→ WHAT YOU WILL DO
Write the listing out again, exactly as it appears.

→ GIVEN DATA
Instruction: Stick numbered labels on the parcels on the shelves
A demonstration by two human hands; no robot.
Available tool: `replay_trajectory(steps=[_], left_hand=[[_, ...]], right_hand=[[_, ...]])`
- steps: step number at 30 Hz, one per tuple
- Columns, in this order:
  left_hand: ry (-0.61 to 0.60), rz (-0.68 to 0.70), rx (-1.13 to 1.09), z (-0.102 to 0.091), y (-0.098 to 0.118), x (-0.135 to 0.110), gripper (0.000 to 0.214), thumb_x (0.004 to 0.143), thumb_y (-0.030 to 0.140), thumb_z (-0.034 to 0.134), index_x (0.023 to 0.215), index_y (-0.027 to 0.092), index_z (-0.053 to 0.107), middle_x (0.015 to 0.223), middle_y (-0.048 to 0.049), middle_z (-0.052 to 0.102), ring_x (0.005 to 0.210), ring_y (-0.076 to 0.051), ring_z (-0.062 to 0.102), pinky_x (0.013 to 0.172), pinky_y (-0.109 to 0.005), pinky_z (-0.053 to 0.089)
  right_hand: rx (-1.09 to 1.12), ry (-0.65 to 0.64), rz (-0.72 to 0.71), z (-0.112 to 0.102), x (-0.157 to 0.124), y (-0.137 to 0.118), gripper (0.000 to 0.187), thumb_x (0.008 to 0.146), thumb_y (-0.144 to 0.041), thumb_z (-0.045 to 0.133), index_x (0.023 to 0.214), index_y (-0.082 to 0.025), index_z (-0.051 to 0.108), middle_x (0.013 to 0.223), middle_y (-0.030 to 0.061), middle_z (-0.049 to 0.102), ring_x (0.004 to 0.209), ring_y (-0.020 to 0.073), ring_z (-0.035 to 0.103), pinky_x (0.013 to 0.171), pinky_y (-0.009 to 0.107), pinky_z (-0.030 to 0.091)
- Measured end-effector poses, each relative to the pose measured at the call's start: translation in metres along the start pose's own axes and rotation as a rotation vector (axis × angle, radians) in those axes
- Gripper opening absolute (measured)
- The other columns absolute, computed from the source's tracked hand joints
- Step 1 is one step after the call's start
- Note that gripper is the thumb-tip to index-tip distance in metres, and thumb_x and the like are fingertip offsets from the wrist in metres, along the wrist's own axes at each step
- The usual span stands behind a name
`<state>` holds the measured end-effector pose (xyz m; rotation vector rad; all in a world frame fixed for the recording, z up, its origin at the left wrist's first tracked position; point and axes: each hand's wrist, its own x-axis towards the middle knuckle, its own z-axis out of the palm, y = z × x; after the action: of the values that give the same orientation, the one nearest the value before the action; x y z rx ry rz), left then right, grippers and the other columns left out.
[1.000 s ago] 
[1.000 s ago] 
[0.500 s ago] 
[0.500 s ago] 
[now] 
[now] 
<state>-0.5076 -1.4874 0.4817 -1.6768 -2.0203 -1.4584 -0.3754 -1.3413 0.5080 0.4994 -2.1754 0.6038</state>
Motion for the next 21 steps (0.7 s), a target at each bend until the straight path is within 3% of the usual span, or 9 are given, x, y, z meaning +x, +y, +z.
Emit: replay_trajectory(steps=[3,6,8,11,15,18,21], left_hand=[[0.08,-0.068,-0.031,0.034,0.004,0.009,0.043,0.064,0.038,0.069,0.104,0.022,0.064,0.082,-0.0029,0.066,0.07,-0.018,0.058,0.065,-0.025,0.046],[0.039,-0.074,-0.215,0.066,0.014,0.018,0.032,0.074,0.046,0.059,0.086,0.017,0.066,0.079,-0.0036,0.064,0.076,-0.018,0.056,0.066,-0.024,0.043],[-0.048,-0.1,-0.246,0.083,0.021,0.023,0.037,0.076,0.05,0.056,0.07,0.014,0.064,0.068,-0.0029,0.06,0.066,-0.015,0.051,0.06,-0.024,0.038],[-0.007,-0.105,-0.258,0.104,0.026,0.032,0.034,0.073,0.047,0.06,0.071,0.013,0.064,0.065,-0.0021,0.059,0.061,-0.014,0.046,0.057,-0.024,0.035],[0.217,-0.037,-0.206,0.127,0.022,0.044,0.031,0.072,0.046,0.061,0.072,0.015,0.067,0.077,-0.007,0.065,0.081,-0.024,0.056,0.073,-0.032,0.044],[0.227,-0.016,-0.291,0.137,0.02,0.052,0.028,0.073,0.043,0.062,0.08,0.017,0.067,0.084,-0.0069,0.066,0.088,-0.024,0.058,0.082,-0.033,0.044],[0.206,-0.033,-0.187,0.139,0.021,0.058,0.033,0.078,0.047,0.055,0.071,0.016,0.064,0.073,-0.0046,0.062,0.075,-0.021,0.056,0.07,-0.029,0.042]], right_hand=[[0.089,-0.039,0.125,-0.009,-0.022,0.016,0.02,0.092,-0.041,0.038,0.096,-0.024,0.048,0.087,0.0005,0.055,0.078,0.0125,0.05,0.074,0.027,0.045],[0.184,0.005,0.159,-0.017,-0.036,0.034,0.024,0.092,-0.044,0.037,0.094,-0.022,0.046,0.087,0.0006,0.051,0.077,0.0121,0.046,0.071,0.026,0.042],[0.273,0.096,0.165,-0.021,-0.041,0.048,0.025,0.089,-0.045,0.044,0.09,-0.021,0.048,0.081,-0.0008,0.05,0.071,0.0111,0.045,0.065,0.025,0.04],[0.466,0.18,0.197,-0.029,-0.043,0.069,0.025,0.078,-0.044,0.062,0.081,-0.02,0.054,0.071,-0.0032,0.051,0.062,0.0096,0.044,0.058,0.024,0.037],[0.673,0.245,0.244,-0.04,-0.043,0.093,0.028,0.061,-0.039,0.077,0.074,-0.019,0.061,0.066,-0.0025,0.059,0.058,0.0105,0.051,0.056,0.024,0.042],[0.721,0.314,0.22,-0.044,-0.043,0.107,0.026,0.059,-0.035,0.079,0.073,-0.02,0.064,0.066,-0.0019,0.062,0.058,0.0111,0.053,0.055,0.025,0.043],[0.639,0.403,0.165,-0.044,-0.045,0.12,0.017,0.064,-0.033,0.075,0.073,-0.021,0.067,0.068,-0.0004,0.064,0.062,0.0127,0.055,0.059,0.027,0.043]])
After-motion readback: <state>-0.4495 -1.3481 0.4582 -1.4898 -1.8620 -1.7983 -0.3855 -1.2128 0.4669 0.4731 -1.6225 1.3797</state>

→ ANSWER FOR THE TASK
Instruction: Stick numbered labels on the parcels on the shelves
A demonstration by two human hands; no robot.
Available tool: `replay_trajectory(steps=[_], left_hand=[[_, ...]], right_hand=[[_, ...]])`
- steps: step number at 30 Hz, one per tuple
- Columns, in this order:
  left_hand: ry (-0.61 to 0.60), rz (-0.68 to 0.70), rx (-1.13 to 1.09), z (-0.102 to 0.091), y (-0.098 to 0.118), x (-0.135 to 0.110), gripper (0.000 to 0.214), thumb_x (0.004 to 0.143), thumb_y (-0.030 to 0.140), thumb_z (-0.034 to 0.134), index_x (0.023 to 0.215), index_y (-0.027 to 0.092), index_z (-0.053 to 0.107), middle_x (0.015 to 0.223), middle_y (-0.048 to 0.049), middle_z (-0.052 to 0.102), ring_x (0.005 to 0.210), ring_y (-0.076 to 0.051), ring_z (-0.062 to 0.102), pinky_x (0.013 to 0.172), pinky_y (-0.109 to 0.005), pinky_z (-0.053 to 0.089)
  right_hand: rx (-1.09 to 1.12), ry (-0.65 to 0.64), rz (-0.72 to 0.71), z (-0.112 to 0.102), x (-0.157 to 0.124), y (-0.137 to 0.118), gripper (0.000 to 0.187), thumb_x (0.008 to 0.146), thumb_y (-0.144 to 0.041), thumb_z (-0.045 to 0.133), index_x (0.023 to 0.214), index_y (-0.082 to 0.025), index_z (-0.051 to 0.108), middle_x (0.013 to 0.223), middle_y (-0.030 to 0.061), middle_z (-0.049 to 0.102), ring_x (0.004 to 0.209), ring_y (-0.020 to 0.073), ring_z (-0.035 to 0.103), pinky_x (0.013 to 0.171), pinky_y (-0.009 to 0.107), pinky_z (-0.030 to 0.091)
- Measured end-effector poses, each relative to the pose measured at the call's start: translation in metres along the start pose's own axes and rotation as a rotation vector (axis × angle, radians) in those axes
- Gripper opening absolute (measured)
- The other columns absolute, computed from the source's tracked hand joints
- Step 1 is one step after the call's start
- Note that gripper is the thumb-tip to index-tip distance in metres, and thumb_x and the like are fingertip offsets from the wrist in metres, along the wrist's own axes at each step
- The usual span stands behind a name
`<state>` holds the measured end-effector pose (xyz m; rotation vector rad; all in a world frame fixed for the recording, z up, its origin at the left wrist's first tracked position; point and axes: each hand's wrist, its own x-axis towards the middle knuckle, its own z-axis out of the palm, y = z × x; after the action: of the values that give the same orientation, the one nearest the value before the action; x y z rx ry rz), left then right, grippers and the other columns left out.
[1.000 s ago] 
[1.000 s ago] 
[0.500 s ago] 
[0.500 s ago] 
[now] 
[now] 
<state>-0.5076 -1.4874 0.4817 -1.6768 -2.0203 -1.4584 -0.3754 -1.3413 0.5080 0.4994 -2.1754 0.6038</state>
Motion for the next 21 steps (0.7 s), a target at each bend until the straight path is within 3% of the usual span, or 9 are given, x, y, z meaning +x, +y, +z.
Emit: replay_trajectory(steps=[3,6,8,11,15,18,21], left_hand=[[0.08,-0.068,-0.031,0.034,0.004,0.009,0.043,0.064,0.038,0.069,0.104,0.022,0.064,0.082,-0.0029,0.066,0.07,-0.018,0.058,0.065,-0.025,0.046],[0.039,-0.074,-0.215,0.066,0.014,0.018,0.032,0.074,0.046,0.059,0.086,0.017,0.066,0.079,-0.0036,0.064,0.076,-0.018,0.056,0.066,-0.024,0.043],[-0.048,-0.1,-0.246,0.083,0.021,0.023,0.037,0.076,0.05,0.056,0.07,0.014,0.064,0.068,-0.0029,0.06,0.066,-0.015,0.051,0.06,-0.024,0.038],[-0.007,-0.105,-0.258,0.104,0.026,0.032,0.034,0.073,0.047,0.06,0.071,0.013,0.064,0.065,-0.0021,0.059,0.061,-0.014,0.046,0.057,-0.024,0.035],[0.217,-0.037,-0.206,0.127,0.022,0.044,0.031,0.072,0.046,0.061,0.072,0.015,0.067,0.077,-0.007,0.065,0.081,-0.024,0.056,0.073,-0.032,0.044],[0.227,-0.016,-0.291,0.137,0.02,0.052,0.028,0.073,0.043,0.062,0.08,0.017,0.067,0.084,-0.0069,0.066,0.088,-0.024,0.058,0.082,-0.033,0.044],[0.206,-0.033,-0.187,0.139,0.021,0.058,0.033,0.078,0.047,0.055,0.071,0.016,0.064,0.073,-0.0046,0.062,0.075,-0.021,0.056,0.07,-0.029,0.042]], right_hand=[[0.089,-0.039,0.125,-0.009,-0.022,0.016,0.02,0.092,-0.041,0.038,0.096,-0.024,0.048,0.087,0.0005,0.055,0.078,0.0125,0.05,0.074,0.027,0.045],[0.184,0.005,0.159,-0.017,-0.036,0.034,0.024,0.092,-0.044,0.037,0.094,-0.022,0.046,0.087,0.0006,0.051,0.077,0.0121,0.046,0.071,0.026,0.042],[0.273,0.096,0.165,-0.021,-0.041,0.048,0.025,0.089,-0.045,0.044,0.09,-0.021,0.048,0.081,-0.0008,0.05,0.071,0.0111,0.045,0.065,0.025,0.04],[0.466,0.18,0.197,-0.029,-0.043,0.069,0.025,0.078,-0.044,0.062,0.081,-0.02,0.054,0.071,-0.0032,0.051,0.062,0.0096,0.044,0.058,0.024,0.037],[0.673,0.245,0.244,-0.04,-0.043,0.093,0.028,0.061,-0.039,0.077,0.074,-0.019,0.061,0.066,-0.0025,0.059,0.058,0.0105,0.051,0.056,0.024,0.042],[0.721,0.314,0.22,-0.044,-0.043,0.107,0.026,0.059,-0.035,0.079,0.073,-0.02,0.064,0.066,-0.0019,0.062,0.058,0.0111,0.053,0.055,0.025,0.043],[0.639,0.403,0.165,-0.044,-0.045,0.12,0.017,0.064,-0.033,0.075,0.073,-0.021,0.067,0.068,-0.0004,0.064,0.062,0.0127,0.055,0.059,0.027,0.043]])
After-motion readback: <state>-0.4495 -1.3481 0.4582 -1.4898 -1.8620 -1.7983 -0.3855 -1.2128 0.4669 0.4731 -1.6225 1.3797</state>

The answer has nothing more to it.